• **Work to be completed**
All the lines below need to be output exactly, apart from any images.

---------- Given data ----------

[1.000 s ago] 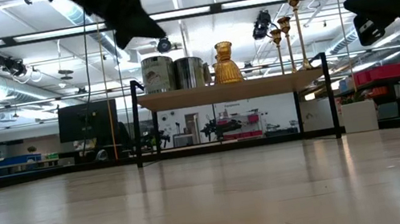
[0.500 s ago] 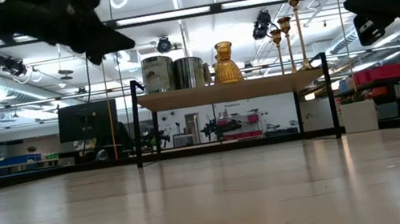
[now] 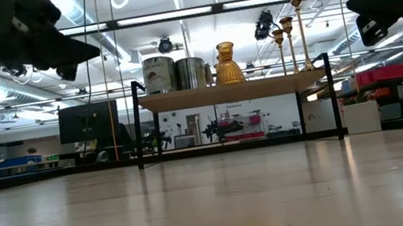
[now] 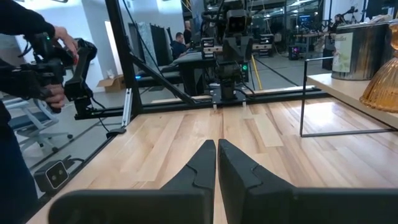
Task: Pick & Place candle stick holders
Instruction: Return to Home Position
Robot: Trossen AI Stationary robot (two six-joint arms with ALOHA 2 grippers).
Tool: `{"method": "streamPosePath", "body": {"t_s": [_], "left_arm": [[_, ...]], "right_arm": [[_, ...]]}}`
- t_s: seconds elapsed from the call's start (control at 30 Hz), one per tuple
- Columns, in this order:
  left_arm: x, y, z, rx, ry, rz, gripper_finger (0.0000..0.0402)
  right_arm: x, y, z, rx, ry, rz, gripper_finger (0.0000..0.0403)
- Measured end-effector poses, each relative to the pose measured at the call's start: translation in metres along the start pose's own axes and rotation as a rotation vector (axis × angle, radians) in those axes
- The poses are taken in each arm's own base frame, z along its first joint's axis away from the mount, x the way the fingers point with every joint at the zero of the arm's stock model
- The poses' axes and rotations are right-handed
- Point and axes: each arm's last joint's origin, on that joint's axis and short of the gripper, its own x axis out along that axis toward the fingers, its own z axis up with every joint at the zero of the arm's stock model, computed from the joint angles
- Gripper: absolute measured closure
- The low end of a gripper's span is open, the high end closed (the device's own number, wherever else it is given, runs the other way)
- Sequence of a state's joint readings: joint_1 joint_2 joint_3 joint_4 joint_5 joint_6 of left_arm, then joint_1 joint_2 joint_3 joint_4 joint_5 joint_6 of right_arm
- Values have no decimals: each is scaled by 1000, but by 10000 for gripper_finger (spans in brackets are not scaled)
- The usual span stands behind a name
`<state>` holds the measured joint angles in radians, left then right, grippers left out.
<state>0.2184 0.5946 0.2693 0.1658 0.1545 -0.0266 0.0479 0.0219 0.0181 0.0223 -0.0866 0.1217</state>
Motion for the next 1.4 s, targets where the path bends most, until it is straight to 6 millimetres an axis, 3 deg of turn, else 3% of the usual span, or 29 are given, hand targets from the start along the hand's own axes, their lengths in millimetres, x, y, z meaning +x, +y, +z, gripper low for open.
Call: {"method": "streamPosePath", "body": {"t_s": [0.37, 0.77, 1.4], "left_arm": [[-22, -4, -26, -32, -92, -42, 394], [-33, -10, -48, -68, -162, -92, 394], [-43, -12, -51, -84, -206, -103, 394]], "right_arm": [[0, 0, 0, 0, 0, 0, 382], [0, 0, 0, 0, 0, 0, 382], [0, 0, 0, 0, 0, 0, 382]]}}
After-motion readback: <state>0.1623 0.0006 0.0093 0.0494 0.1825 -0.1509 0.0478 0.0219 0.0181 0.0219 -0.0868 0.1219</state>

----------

• **Response box**
[1.000 s ago] 
[0.500 s ago] 
[now] 
[now] 
Task: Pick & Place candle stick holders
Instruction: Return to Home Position
Robot: Trossen AI Stationary robot (two six-joint arms with ALOHA 2 grippers).
Tool: `{"method": "streamPosePath", "body": {"t_s": [_], "left_arm": [[_, ...]], "right_arm": [[_, ...]]}}`
- t_s: seconds elapsed from the call's start (control at 30 Hz), one per tuple
- Columns, in this order:
  left_arm: x, y, z, rx, ry, rz, gripper_finger (0.0000..0.0402)
  right_arm: x, y, z, rx, ry, rz, gripper_finger (0.0000..0.0403)
- Measured end-effector poses, each relative to the pose measured at the call's start: translation in metres along the start pose's own axes and rotation as a rotation vector (axis × angle, radians) in those axes
- The poses are taken in each arm's own base frame, z along its first joint's axis away from the mount, x the way the fingers point with every joint at the zero of the arm's stock model
- The poses' axes and rotations are right-handed
- Point and axes: each arm's last joint's origin, on that joint's axis and short of the gripper, its own x axis out along that axis toward the fingers, its own z axis up with every joint at the zero of the arm's stock model, computed from the joint angles
- Gripper: absolute measured closure
- The low end of a gripper's span is open, the high end closed (the device's own number, wherever else it is given, runs the other way)
- Sequence of a state's joint readings: joint_1 joint_2 joint_3 joint_4 joint_5 joint_6 of left_arm, then joint_1 joint_2 joint_3 joint_4 joint_5 joint_6 of right_arm
- Values have no decimals: each is scaled by 1000, but by 10000 for gripper_finger (spans in brackets are not scaled)
- The usual span stands behind a name
`<state>` holds the measured joint angles in radians, left then right, grippers left out.
<state>0.2184 0.5946 0.2693 0.1658 0.1545 -0.0266 0.0479 0.0219 0.0181 0.0223 -0.0866 0.1217</state>
Motion for the next 1.4 s, targets where the path bends most, until it is straight to 6 millimetres an axis, 3 deg of turn, else 3% of the usual span, or 29 are given, hand targets from the start along the hand's own axes, their lengths in millimetres, x, y, z meaning +x, +y, +z, gripper low for open.
Call: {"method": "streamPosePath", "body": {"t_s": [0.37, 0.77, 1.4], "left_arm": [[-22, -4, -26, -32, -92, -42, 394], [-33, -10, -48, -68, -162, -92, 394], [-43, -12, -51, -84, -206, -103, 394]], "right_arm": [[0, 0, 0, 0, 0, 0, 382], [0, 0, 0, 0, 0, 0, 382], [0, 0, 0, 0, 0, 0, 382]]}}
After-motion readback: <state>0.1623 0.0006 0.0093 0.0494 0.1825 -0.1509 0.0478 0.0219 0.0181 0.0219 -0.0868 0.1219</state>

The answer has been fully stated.